Cinta yang Teruji, Renungan Idul Adha dari Ibrahim dan Ismail
Rita Zaharah
Pengurus MUI Lampung/Dosen DLB UIN Raden Intan Lampung
Hari Raya Idul Adha bukan sekadar perayaan yang dipenuhi tawa dan kebahagiaan semata, melainkan momen sakral yang mengajak kita merenungkan makna cinta dalam bentuk pengorbanan terdalam. Kisah Nabi Ibrahim dan Nabi Ismail menyuguhkan sebuah narasi cinta yang indah sekaligus penuh kesedihan cinta yang diuji hingga mencapai titik paling getir.
Bayangkan seorang ayah, Nabi Ibrahim, yang diuji dengan perintah Allah untuk mengorbankan anak tercintanya. Dengan segala kasih sayang dan harapan yang menggebu, Ibrahim melangkah di jalan penuh luka, menahan rasa takut dan duka yang sukar diungkapkan dengan kata-kata. Ini bukan ujian biasa; ini adalah tantangan menerima takdir yang mengoyak hati demi ketaatan kepada Sang Pencipta. Cinta seorang ayah tidak hanya sebatas melindungi dan membahagiakan anaknya, tetapi juga rela melepaskan demi ridha Allah.
Di sisi lain, Nabi Ismail yang masih muda harus menelan pahitnya perpisahan dan menguatkan hati untuk menerima takdir yang tampak kejam. Keikhlasan Ismail mengajarkan bahwa cinta sejati bukan hanya soal mengejar kebahagiaan bersama, melainkan keberanian menanggung kesakitan demi ridha Allah. Ia menunjukkan kedewasaan spiritual yang menempatkan kehendak Tuhan di atas segalanya, bahkan di atas cinta keluarga.
Secara psikologis, pengorbanan ini meninggalkan luka batin yang mendalam.

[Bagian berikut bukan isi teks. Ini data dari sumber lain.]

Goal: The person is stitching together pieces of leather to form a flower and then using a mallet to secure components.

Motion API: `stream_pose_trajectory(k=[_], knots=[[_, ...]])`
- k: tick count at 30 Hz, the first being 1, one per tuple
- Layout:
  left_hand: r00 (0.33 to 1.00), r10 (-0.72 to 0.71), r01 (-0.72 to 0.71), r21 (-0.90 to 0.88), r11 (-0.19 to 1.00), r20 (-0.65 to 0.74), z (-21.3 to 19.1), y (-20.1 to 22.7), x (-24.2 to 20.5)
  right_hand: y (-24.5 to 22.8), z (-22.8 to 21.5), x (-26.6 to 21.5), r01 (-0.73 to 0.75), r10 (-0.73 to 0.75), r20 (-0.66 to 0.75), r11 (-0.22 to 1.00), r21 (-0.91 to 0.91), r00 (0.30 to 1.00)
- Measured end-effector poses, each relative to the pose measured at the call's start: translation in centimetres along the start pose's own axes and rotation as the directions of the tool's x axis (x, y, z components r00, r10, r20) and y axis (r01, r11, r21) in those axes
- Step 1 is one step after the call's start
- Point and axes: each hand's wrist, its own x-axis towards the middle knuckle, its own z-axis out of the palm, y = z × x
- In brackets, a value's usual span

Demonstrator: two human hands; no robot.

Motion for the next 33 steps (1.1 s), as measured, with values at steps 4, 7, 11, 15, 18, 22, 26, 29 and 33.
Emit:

Tidak ada kata yang mampu menggambarkan pergulatan hati seorang ayah dan anak, antara kasih sayang dan ketaatan. Namun di balik kesedihan itu tersimpan kekuatan cinta yang tak tergoyahkan oleh ujian. Cinta yang tidak egois, yang rela melepas apa yang paling dicintai demi kebaikan yang lebih besar. Dalam kehidupan sehari-hari, sedikit yang mampu menapaki jalan ini tanpa terjerat kesedihan dan keraguan.
Kisah ini juga mengingatkan kita bahwa pengorbanan bukan sekadar kehilangan fisik, melainkan juga menerima luka hati dan kerinduan yang mendalam. Saat Hari Raya Idul Adha, ketika hewan kurban disembelih dan dagingnya dibagikan kepada fakir miskin, anak yatim, dan mereka yang membutuhkan, kita sebenarnya diajak menapak jejak keikhlasan Ibrahim dan Ismail. Penerima daging kurban bukan hanya mereka yang secara ekonomi kurang beruntung, tetapi juga mereka yang secara sosial dan emosional sangat membutuhkan sentuhan kasih dan kepedulian.
Secara teologis, kisah ini menyampaikan pesan mendalam bahwa cinta kepada Allah harus mengalahkan segala cinta duniawi, termasuk cinta kepada orang-orang terkasih. Ini bukan perkara mudah. Menempatkan kehendak Tuhan di atas segalanya seringkali menimbulkan luka, kehilangan, dan kesepian yang hanya bisa disembuhkan oleh iman dan keteguhan hati. Ibrahim dan Ismail mengajarkan bahwa ketaatan dan keikhlasan bukan ritual kosong, melainkan ujian batin yang menuntut pengorbanan jiwa yang tulus.
Dalam kehidupan modern, renungan ini semakin relevan. Di era yang penuh godaan dan kepentingan pribadi, pengorbanan kerap dianggap lemah atau tidak penting. Namun Hari Raya Idul Adha mengingatkan kita bahwa cinta sejati selalu diuji, bahkan dengan cara yang paling menyakitkan. Kita diajak merenung: apakah kita siap berkorban demi kebaikan bersama? Berani meletakkan kepentingan yang lebih besar di atas kepentingan diri sendiri? Dan mampu menjaga keikhlasan di tengah kerasnya kehidupan?
Hari Raya Idul Adha adalah panggilan untuk kembali ke dalam hati. Meneladani Ibrahim dan Ismail yang dengan air mata dan luka menunjukkan makna cinta sejati. Cinta yang tidak hanya berkata “aku sayang,” tetapi juga berani berkata “aku rela,” meski harus melepas. Ketika kita mampu menghayati cinta yang teruji ini, kita tidak hanya merayakan sebuah hari raya, tetapi juga menghidupkan nilai spiritual yang menguatkan jiwa dan mengikat tali persaudaraan antar sesama manusia.